## What is expected
No pictures, please. Output the lines from the start of the data through the line that contains "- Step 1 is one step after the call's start", both included, exactly as they stand.

━━━━━━━━

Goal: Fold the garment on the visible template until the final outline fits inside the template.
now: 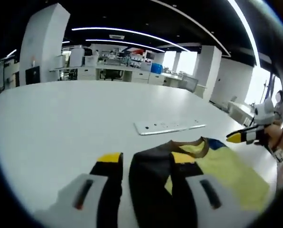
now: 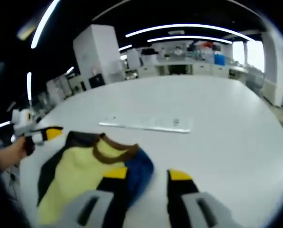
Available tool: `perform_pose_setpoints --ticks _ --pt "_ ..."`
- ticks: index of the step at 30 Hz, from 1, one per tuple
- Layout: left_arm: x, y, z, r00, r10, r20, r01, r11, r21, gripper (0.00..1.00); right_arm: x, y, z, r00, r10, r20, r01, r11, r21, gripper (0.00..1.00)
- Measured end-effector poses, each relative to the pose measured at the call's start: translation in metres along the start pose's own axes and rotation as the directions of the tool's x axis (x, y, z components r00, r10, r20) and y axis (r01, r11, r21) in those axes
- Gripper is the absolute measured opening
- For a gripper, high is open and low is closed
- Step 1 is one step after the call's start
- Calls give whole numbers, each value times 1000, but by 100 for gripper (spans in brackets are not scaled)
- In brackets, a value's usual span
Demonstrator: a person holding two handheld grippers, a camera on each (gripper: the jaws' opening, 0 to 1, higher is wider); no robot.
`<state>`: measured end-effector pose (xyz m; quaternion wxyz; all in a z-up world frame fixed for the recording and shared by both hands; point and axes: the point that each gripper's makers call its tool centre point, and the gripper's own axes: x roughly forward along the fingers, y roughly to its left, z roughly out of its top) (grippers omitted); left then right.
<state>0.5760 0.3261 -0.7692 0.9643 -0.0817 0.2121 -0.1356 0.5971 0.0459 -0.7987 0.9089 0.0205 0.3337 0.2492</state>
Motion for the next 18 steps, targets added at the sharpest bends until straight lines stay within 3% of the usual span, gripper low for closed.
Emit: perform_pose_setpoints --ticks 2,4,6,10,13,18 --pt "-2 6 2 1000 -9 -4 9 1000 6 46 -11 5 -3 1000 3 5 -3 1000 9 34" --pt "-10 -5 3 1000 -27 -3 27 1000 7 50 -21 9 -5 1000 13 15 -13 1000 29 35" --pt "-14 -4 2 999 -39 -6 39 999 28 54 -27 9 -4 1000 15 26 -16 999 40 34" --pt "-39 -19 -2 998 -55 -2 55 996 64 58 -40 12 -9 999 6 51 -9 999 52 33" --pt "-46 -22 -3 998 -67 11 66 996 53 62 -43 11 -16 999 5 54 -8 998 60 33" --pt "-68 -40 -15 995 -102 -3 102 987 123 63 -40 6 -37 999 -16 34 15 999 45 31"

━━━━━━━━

## Completed exercise
Goal: Fold the garment on the visible template until the final outline fits inside the template.
now: 
now: 
Available tool: `perform_pose_setpoints --ticks _ --pt "_ ..."`
- ticks: index of the step at 30 Hz, from 1, one per tuple
- Layout: left_arm: x, y, z, r00, r10, r20, r01, r11, r21, gripper (0.00..1.00); right_arm: x, y, z, r00, r10, r20, r01, r11, r21, gripper (0.00..1.00)
- Measured end-effector poses, each relative to the pose measured at the call's start: translation in metres along the start pose's own axes and rotation as the directions of the tool's x axis (x, y, z components r00, r10, r20) and y axis (r01, r11, r21) in those axes
- Gripper is the absolute measured opening
- For a gripper, high is open and low is closed
- Step 1 is one step after the call's start

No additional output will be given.